Fever!
The problem with doing med is that rather than becoming the empathetic individuals that society thinks we will be - because we've seen the worst of the worst - we're pretty unempathetic until you're practically at your deathbed.For example, we always just ride off people with Chronic Fatigue Syndrome. If you're unfamiliar with what that is, it's described as "having the flu all the time", and it's something you can get after a bout of glandular fever. It stays for ages and doesn't really ever go away. I was talking to a girl the other day who had Chronic Fatigue... she was my age and she's had it since year 12.
Now that I've got the flu, my head is killing, my muscles are aching, my throat is burning, my nose is blocked and I feel hot and cold at the same time, I really feel bad for people with Chronic Fatigue. I can't believe that this girl's lived this way for 5 years.
So then driving home today I thought of three things. One, how lucky I am that I'm still a student and can bugger off home when I'm sick. In two year's time I'd have to stay put and finish off my daily intern tasks before going home. You can't take sickies because, like I said, doctors don't give you sympathy unless you are going to die right now (even if you feel like you are).

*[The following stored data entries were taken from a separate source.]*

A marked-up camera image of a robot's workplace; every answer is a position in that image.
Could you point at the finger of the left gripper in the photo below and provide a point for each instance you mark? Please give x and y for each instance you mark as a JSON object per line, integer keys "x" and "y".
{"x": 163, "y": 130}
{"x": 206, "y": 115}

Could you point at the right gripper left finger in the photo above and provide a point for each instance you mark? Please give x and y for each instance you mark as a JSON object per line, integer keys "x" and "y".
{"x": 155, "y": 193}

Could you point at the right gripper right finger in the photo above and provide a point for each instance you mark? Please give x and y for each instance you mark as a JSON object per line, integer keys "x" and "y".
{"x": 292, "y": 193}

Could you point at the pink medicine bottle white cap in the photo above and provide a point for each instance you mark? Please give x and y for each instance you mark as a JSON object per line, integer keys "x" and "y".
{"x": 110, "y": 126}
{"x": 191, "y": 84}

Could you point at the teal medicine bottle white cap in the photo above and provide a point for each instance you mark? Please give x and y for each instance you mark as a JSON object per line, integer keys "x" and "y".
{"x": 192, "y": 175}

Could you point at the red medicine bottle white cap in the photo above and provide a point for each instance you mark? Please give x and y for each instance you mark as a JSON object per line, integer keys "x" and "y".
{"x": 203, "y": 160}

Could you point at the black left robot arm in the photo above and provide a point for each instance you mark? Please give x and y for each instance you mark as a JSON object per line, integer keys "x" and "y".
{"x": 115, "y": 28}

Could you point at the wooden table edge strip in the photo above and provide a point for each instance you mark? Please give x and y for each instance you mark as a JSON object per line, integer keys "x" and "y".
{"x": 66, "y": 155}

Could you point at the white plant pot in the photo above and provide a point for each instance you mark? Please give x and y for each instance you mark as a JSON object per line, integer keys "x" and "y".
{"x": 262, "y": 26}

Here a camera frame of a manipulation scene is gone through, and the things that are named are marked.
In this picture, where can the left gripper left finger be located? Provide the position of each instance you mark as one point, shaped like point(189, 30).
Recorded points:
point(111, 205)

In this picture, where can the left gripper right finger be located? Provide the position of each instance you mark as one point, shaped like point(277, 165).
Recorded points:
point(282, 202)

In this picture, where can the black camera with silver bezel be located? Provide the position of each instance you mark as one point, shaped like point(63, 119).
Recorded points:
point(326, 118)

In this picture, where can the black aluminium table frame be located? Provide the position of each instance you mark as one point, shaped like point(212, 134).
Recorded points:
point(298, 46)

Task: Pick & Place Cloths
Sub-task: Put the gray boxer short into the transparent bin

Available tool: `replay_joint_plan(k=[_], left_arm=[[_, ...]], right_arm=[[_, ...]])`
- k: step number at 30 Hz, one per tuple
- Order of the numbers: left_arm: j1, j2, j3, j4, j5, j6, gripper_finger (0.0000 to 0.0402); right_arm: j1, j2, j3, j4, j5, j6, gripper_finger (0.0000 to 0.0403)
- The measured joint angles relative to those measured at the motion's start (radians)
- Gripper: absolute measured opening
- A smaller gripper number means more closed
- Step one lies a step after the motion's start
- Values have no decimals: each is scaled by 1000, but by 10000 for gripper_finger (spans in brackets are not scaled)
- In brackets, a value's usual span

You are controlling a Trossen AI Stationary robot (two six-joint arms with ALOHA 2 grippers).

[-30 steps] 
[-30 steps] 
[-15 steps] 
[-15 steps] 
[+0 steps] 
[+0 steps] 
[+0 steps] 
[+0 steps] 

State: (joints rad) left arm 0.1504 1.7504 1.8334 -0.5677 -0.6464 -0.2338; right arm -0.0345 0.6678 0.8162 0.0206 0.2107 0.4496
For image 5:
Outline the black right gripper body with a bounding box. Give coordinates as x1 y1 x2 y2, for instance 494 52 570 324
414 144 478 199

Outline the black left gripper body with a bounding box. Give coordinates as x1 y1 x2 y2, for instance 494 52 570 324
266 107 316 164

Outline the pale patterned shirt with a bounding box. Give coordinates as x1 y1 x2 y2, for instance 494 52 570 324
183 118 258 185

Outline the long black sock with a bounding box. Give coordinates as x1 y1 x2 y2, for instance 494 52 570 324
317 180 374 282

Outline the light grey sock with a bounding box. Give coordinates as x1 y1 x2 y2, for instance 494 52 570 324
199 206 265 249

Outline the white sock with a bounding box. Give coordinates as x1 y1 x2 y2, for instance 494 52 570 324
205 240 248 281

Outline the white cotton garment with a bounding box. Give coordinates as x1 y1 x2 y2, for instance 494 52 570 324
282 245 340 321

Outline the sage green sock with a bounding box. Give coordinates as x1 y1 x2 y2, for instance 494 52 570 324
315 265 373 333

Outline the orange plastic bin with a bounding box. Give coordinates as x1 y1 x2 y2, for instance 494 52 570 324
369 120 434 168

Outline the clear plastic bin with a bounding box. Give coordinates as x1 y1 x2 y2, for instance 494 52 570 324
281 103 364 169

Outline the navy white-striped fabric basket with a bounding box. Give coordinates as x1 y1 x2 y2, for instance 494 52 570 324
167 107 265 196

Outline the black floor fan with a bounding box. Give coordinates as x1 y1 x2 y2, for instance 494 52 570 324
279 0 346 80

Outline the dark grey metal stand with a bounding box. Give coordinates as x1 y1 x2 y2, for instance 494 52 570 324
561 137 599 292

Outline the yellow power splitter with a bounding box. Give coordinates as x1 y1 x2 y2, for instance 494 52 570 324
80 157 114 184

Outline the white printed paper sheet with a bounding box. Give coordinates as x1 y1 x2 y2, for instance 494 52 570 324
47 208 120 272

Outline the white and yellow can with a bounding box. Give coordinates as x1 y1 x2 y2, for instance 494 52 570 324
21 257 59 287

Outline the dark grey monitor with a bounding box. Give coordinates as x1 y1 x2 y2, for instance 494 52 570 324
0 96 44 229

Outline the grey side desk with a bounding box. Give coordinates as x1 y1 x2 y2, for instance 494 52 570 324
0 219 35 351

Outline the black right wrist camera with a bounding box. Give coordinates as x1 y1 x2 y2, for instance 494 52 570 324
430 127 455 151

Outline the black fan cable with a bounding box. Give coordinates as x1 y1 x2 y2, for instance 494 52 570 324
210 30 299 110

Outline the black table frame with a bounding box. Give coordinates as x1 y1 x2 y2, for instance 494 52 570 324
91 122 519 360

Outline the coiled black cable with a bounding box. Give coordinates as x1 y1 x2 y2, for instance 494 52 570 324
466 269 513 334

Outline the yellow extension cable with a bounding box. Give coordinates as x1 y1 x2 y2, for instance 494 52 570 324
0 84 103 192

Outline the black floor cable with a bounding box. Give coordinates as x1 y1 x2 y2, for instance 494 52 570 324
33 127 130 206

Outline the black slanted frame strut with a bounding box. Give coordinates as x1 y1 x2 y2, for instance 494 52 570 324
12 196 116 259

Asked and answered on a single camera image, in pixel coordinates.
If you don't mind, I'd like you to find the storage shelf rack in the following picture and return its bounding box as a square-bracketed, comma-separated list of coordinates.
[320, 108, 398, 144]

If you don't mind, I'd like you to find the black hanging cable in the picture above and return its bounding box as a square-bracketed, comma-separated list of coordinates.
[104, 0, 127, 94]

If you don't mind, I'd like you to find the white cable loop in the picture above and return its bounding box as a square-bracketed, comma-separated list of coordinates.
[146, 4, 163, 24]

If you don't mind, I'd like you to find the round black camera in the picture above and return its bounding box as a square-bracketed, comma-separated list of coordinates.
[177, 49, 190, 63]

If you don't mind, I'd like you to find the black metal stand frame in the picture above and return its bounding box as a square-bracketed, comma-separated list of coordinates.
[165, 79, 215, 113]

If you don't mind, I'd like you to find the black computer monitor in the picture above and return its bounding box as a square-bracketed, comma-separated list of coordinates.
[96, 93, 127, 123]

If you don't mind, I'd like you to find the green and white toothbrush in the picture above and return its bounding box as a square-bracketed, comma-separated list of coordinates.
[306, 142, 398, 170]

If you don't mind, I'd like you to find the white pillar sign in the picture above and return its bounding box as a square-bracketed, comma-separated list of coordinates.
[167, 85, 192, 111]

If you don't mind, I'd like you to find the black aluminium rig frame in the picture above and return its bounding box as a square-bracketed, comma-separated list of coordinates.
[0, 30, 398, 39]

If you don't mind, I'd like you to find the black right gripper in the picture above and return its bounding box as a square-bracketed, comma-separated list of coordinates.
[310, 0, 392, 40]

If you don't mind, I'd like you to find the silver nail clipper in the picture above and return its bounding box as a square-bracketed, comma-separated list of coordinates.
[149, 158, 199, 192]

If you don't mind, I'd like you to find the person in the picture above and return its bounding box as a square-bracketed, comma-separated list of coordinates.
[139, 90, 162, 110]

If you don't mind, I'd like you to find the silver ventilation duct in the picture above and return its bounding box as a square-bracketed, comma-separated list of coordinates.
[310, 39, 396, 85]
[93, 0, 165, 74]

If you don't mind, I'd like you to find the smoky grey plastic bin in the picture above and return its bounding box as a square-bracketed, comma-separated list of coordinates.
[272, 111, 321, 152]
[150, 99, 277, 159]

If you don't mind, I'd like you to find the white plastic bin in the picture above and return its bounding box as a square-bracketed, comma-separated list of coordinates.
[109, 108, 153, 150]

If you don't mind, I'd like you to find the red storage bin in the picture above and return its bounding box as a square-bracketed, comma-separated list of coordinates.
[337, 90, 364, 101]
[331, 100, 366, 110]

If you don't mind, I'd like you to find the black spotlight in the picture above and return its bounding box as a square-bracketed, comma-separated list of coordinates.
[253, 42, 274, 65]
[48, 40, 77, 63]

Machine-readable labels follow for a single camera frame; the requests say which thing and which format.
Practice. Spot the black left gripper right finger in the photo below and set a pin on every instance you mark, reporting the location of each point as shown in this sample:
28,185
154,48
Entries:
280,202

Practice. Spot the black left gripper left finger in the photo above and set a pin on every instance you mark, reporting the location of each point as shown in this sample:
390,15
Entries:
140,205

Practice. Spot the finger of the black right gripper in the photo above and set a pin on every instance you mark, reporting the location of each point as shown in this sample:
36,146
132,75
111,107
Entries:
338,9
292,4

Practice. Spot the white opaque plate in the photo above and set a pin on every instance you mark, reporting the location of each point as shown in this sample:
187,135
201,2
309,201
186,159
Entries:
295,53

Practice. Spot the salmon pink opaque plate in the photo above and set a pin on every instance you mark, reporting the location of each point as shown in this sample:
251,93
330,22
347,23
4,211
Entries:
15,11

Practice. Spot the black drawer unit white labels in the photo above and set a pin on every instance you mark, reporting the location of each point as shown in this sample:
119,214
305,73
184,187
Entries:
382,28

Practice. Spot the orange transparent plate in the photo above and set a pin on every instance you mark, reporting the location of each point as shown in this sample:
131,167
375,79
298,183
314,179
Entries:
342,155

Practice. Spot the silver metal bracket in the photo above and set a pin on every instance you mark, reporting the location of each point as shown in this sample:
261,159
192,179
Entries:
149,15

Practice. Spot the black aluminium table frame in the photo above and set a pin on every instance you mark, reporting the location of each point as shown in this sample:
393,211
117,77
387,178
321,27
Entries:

Second, that I've grown really calloused. When people tell me they're sick, my first reaction is just "yeah yeah you'll get over it in 3 days..." But it is a pretty miserable 3 days for those people, even though we don't consider it a serious anything in our eyes. It's serious to them and I should be respectful of that.
Thirdly, I thought about the people lying on the east wing of the ground floor at my hospital. They're the ones who really are on their deathbed. If getting the flu feels this bad already, what must that be like? I really really can't imagine. I'm whinging about being flu-ish, but really I haven't even stepped up on the scale of human sickness and suffering.
Okay, back to sleep. I've got an exam tomorrow, I am so screwed...
I'll leave you with this song which I can't get out of my head. Apt I know, haha. But at least it makes me feel a tad more sexier than my current bedhair and pyjamas state... and hey, now I have the croaky sultry voice to go with it...
Never know how much I love you, never know how much I care
When you put your arms around me, I get a fever that's so hard to bear
You give me fever...
When you kiss me, fever when you hold me tight
Fever!
In the morning, fever all through the night.